- [What is needed]:
For each entry, repeat the text exactly and omit any picture it holds.

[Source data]
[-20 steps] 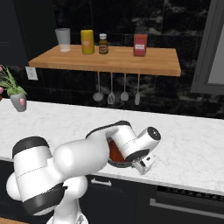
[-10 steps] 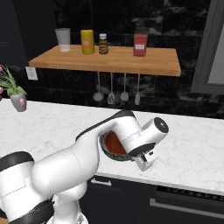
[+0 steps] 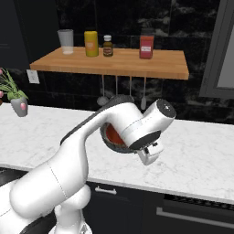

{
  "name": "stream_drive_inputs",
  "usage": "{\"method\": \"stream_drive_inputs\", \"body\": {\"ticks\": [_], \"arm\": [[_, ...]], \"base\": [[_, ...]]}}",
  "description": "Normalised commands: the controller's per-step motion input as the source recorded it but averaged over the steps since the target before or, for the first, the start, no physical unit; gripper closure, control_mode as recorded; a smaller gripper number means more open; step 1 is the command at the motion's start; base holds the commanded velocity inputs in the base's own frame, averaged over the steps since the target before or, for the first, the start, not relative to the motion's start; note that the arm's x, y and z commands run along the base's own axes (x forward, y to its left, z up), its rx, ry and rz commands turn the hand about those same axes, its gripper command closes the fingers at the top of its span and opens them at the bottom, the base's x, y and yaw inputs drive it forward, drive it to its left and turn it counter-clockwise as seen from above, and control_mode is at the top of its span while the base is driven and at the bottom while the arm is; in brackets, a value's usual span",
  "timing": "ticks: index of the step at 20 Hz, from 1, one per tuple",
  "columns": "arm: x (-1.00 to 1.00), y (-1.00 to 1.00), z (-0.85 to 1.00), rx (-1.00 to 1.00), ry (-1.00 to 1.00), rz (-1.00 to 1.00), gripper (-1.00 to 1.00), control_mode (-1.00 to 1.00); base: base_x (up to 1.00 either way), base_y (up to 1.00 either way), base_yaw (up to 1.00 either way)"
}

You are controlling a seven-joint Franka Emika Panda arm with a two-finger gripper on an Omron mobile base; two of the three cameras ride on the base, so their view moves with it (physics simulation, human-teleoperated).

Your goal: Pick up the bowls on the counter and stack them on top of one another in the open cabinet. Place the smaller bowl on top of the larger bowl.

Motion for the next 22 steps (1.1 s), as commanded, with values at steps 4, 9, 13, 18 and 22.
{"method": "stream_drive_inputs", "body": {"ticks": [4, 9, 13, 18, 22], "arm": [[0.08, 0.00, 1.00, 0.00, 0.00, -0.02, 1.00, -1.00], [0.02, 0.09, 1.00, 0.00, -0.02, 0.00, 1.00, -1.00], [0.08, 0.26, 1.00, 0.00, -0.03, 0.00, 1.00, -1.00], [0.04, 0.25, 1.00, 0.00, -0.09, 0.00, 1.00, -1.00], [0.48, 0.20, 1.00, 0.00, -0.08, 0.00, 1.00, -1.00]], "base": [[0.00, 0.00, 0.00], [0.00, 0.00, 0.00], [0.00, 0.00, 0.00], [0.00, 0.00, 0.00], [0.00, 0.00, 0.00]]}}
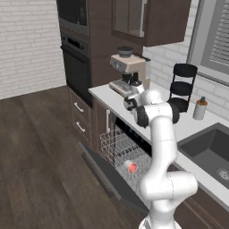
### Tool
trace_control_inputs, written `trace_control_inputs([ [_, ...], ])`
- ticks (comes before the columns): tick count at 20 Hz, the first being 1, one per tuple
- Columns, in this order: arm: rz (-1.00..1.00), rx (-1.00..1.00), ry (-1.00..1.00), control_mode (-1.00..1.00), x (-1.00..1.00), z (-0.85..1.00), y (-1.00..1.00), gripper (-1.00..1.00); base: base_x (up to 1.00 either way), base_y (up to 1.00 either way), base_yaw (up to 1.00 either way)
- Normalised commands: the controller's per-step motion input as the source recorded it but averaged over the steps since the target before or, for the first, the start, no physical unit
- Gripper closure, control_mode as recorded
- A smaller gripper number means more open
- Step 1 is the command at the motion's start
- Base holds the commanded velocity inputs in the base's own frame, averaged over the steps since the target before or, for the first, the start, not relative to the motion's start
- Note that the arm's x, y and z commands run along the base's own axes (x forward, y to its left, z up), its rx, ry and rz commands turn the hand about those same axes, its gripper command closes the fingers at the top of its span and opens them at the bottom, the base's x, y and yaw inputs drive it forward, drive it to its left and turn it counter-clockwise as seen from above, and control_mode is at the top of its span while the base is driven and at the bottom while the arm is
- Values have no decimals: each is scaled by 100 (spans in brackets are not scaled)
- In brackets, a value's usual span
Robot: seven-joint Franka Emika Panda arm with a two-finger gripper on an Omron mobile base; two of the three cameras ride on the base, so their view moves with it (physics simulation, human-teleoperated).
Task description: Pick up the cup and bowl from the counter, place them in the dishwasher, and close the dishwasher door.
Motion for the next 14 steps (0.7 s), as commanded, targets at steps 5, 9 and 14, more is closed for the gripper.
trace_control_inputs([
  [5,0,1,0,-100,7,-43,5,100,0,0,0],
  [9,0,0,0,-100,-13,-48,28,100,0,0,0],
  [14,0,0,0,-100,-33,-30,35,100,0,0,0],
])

- [Exercise solution]:
[-20 steps] 
[-10 steps] 
[+0 steps] 

{
  "name": "stream_drive_inputs",
  "usage": "{\"method\": \"stream_drive_inputs\", \"body\": {\"ticks\": [_], \"arm\": [[_, ...]], \"base\": [[_, ...]]}}",
  "description": "Normalised commands: the controller's per-step motion input as the source recorded it but averaged over the steps since the target before or, for the first, the start, no physical unit; gripper closure, control_mode as recorded; a smaller gripper number means more open; step 1 is the command at the motion's start; base holds the commanded velocity inputs in the base's own frame, averaged over the steps since the target before or, for the first, the start, not relative to the motion's start; note that the arm's x, y and z commands run along the base's own axes (x forward, y to its left, z up), its rx, ry and rz commands turn the hand about those same axes, its gripper command closes the fingers at the top of its span and opens them at the bottom, the base's x, y and yaw inputs drive it forward, drive it to its left and turn it counter-clockwise as seen from above, and control_mode is at the top of its span while the base is driven and at the bottom while the arm is; in brackets, a value's usual span",
  "timing": "ticks: index of the step at 20 Hz, from 1, one per tuple",
  "columns": "arm: x (-1.00 to 1.00), y (-1.00 to 1.00), z (-0.85 to 1.00), rx (-1.00 to 1.00), ry (-1.00 to 1.00), rz (-1.00 to 1.00), gripper (-1.00 to 1.00), control_mode (-1.00 to 1.00); base: base_x (up to 1.00 either way), base_y (up to 1.00 either way), base_yaw (up to 1.00 either way)"
}

You are controlling a seven-joint Franka Emika Panda arm with a two-finger gripper on an Omron mobile base; two of the three cameras ride on the base, so their view moves with it (physics simulation, human-teleoperated).

Your goal: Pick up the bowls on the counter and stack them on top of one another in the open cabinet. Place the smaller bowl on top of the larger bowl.

Motion for the next 22 steps (1.1 s), as commanded, with values at steps 4, 9, 13, 18 and 22.
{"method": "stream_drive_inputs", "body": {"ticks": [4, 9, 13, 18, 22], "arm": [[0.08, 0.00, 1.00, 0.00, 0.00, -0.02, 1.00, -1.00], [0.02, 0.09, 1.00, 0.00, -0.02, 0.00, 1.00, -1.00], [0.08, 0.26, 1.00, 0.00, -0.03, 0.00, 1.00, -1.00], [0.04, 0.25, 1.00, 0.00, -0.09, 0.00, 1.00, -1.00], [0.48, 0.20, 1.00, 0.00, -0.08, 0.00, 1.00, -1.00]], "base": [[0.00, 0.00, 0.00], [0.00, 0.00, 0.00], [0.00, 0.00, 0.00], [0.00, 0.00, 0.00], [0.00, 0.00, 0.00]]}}
### Tool
trace_control_inputs, written `trace_control_inputs([ [_, ...], ])`
- ticks (comes before the columns): tick count at 20 Hz, the first being 1, one per tuple
- Columns, in this order: arm: rz (-1.00..1.00), rx (-1.00..1.00), ry (-1.00..1.00), control_mode (-1.00..1.00), x (-1.00..1.00), z (-0.85..1.00), y (-1.00..1.00), gripper (-1.00..1.00); base: base_x (up to 1.00 either way), base_y (up to 1.00 either way), base_yaw (up to 1.00 either way)
- Normalised commands: the controller's per-step motion input as the source recorded it but averaged over the steps since the target before or, for the first, the start, no physical unit
- Gripper closure, control_mode as recorded
- A smaller gripper number means more open
- Step 1 is the command at the motion's start
- Base holds the commanded velocity inputs in the base's own frame, averaged over the steps since the target before or, for the first, the start, not relative to the motion's start
- Note that the arm's x, y and z commands run along the base's own axes (x forward, y to its left, z up), its rx, ry and rz commands turn the hand about those same axes, its gripper command closes the fingers at the top of its span and opens them at the bottom, the base's x, y and yaw inputs drive it forward, drive it to its left and turn it counter-clockwise as seen from above, and control_mode is at the top of its span while the base is driven and at the bottom while the arm is
- Values have no decimals: each is scaled by 100 (spans in brackets are not scaled)
- In brackets, a value's usual span
Robot: seven-joint Franka Emika Panda arm with a two-finger gripper on an Omron mobile base; two of the three cameras ride on the base, so their view moves with it (physics simulation, human-teleoperated).
Task description: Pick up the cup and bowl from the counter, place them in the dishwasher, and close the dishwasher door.
Motion for the next 14 steps (0.7 s), as commanded, targets at steps 5, 9 and 14, more is closed for the gripper.
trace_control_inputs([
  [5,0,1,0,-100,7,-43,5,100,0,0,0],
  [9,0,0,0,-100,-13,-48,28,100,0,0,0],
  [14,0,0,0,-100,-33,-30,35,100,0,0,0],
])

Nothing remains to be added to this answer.